Celmins keeps a low profile and produces relatively few paintings. Yet her works “awe critics” and sell for huge prices. They focus on household objects, the sea, starry skies – the images rendered in minute detail and muted colour. Their reticence gives them “a timeless, impersonal, and rather cold beauty”. Or, as one writer says, they have “whispered power”.  More images are here.

A New Exhibit Of ‘Maximalism’ Shows How Artists Trounced Modernism And Made Art Inclusive In The 70s

The pattern and decoration movement had its heyday in the 1970’s. Its frontal attack on minimalism raised difficult issues for art theory. Dry though that debate can be, these issues are important. Is decoration bad art – or perhaps not art at all? What are the boundaries of art and who gets to decide what is in or out? The current flurry of museum shows on this subject suggests resolution is not imminent.

Under the bridge with Mark Leckey

Can one be nostalgic for a motorway flyover? Leckey is. Growing up in northern England’s bleak industrial landscape, he has been shaped by its streets and working class youth culture. Using online found footage he has created films like Fiorucci, an “opus” that has “hypnotic, often arresting images of everyday stuff … a celebration of British urban subculture”. An excellent background piece is here.

With a brass band blaring, artist Kehinde Wiley goes off to war with Confederate statues

Proposals to remove Richmond’s Confederacy-era statues caused a huge controversy.  Virginia’s Museum of Fine Art has a nice response – a “massive” statue of an African American man. Temporarily in New York’s Times Square, the figure wears dreadlocks and street wear and strikes a faux-heroic pose atop a horse.
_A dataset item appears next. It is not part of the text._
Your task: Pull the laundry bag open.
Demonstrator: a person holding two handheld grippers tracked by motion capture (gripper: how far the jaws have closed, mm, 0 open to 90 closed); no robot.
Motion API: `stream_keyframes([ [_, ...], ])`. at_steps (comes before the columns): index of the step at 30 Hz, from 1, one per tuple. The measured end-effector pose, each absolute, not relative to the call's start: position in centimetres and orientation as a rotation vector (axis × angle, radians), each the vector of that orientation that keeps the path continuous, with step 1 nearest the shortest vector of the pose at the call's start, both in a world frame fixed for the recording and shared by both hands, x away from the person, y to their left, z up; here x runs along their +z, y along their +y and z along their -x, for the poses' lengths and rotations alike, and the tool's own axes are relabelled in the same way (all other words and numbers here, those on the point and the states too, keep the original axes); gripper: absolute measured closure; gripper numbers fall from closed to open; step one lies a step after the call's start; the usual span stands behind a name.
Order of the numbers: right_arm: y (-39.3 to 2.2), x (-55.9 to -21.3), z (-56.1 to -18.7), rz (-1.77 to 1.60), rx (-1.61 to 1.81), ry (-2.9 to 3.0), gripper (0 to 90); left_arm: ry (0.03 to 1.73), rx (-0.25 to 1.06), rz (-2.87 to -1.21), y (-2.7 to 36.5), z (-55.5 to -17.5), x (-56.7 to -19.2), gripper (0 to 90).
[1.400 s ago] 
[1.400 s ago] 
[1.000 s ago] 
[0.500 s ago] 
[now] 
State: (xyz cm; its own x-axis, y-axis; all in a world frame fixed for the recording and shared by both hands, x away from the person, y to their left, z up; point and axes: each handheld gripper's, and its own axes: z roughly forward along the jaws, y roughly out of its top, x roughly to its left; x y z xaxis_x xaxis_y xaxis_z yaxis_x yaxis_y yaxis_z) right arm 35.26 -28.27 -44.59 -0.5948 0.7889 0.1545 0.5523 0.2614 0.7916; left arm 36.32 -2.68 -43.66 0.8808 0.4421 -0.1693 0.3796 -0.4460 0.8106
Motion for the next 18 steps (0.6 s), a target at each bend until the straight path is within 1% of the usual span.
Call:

In December it will be installed in Richmond, a “profoundly subversive response to the city’s Civil War dilemma.”

Body Of Work, Michelangelo: Mind Of The Master

If man is God’s most perfect creation, how should the figure be drawn? Michelangelo wanted to show it as even more perfect than real life. This required him to study anatomy – like his older rival da Vinci. More important, though, was the choice of pose: “the torsion of the human body in motion … expressed the inner life of the subject, the emotion of the moment, time stopped in an instant of revelation.”

Reconsidering Ceramics Iconoclast Peter Voulkos at Burning in Water

A visit to Black Mountain College was Voulkos’ first exposure to New York abstraction. What an impact! He set about redefining ceramics, discarding many of its established practices. In particular, what some regarded as flaws he saw as “spontaneous creative accidents.” Voulkos wasn’t thinking pots anymore but rather expressionist sculpture. He was re-inventing American post-war ceramics.  A video (1 min) is here.